**Problem details**
Look through the material beneath and copy each line with the word "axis".

**Raw data**
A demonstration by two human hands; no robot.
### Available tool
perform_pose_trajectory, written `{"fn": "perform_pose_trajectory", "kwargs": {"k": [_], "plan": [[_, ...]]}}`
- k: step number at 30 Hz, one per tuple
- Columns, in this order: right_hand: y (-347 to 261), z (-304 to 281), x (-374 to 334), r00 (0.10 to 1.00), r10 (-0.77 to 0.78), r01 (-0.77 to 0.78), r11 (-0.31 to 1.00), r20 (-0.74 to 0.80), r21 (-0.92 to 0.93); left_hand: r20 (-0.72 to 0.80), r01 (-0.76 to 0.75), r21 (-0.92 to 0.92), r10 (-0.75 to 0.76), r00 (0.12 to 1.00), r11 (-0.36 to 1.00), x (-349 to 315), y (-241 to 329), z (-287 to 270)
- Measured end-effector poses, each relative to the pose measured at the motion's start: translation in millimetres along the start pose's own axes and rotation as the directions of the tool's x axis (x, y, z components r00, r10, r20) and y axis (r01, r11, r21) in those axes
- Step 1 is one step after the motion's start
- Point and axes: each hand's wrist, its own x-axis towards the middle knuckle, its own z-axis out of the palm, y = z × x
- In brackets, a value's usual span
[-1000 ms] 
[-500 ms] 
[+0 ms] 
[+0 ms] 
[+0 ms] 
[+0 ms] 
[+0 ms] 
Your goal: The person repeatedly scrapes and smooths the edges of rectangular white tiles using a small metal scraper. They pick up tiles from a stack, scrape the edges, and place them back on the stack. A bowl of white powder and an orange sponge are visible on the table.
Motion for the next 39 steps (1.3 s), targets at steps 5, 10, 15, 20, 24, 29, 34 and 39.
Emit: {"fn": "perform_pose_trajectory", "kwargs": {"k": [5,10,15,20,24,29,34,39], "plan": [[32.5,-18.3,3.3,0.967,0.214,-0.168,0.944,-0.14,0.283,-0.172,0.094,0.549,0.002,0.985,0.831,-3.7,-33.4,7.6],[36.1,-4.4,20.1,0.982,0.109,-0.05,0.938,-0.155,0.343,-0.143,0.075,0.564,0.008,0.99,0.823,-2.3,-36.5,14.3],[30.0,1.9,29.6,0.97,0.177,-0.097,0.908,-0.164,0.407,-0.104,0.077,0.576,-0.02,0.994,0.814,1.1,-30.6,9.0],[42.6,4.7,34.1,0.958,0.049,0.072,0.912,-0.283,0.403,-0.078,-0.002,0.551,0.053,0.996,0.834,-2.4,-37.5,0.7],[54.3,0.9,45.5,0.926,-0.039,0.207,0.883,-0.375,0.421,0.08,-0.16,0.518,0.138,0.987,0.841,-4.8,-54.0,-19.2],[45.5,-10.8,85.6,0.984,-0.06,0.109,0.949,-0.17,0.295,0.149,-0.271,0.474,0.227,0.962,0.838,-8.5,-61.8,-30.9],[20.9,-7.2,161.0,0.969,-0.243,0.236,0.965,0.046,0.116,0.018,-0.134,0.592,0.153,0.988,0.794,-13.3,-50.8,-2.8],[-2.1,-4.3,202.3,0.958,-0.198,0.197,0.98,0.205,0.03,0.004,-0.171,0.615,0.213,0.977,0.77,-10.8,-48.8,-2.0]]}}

**Result for this task**
- Measured end-effector poses, each relative to the pose measured at the motion's start: translation in millimetres along the start pose's own axes and rotation as the directions of the tool's x axis (x, y, z components r00, r10, r20) and y axis (r01, r11, r21) in those axes
- Point and axes: each hand's wrist, its own x-axis towards the middle knuckle, its own z-axis out of the palm, y = z × x

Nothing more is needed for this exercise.